In fact, outgoing Commissioner Tommy Adkisson suggested the 2015 Prop 1 funds be allocated to US 281 and stay there until the project is ready to go in 2016, and he went on to make an impassioned speech to the new members of the board warning them that TxDOT, the ARMA, and special interests are effectively in charge of decisions at the AAMPO, not the elected officials. Adkisson has been an anti-toll advocate and worked to change the composition of the AAMPO in the Texas legislature to make it more accountable to taxpayers.
Regardless of the politics and double talk, in the public’s mind, the state highway fund just had $1.7 billion dropped into it from Prop 1, and public testimony demanded that these revenues be used on US 281 and priority corridors, not on Johnny-come-lately projects. But the majority of the board would not be swayed, with the notable exception of San Antonio Councilman Mike Gallagher, who gave a brief speech acknowledging that his constituents’ concerns were reflected in the public comment and he couldn't support any plan with toll roads, all voted in favor. The bureaucrats lied and misled their way into keeping the elected officials on the board in line, so the board adopted the plan despite the public outrage and their own misgivings about toll roads.

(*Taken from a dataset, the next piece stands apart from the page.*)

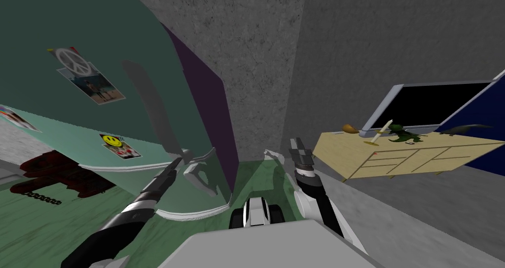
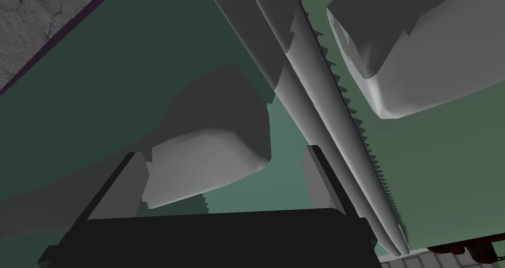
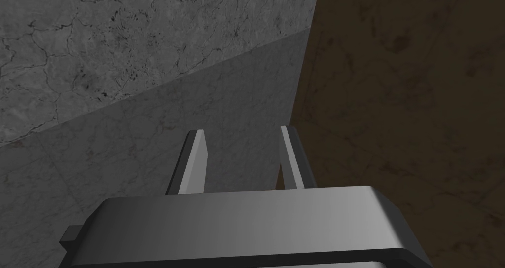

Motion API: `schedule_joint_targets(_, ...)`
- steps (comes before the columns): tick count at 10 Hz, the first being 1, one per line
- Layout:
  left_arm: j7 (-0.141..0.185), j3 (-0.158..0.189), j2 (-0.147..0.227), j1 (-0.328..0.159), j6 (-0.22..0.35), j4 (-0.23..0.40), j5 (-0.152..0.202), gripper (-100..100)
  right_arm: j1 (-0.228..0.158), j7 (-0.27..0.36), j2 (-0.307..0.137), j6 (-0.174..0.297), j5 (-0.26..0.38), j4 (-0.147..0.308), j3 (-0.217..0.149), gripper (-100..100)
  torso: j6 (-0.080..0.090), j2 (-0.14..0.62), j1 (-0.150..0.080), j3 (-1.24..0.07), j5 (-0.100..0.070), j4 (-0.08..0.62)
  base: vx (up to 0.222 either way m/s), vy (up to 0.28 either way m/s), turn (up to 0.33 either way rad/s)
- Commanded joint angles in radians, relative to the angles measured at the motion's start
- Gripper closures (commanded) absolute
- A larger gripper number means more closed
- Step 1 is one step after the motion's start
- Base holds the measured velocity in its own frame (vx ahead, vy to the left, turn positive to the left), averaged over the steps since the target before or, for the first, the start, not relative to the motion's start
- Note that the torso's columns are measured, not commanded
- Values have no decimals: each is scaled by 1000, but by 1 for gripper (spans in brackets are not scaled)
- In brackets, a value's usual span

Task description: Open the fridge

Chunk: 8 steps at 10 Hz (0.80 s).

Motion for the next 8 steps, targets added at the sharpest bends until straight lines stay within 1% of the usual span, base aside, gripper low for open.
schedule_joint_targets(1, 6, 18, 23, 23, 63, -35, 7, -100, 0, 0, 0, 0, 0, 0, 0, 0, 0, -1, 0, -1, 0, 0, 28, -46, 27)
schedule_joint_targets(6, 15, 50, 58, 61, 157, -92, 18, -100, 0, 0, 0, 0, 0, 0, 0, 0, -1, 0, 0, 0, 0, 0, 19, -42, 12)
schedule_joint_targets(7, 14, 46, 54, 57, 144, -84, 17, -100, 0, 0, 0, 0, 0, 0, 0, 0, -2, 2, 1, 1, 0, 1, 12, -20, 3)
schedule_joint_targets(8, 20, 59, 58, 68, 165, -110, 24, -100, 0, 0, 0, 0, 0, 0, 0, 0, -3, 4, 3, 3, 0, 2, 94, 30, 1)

With new leadership coming at the state level and promises to address both the funding shortfalls and reforming TxDOT and the decision-making process for toll projects, the taxpayers will undoubtedly demand positive changes and greater accountability for MPOs, too. The current process is hopelessly broken. Let’s not forget there’s always the ballot box as a means of accountability for these rogue board members, too.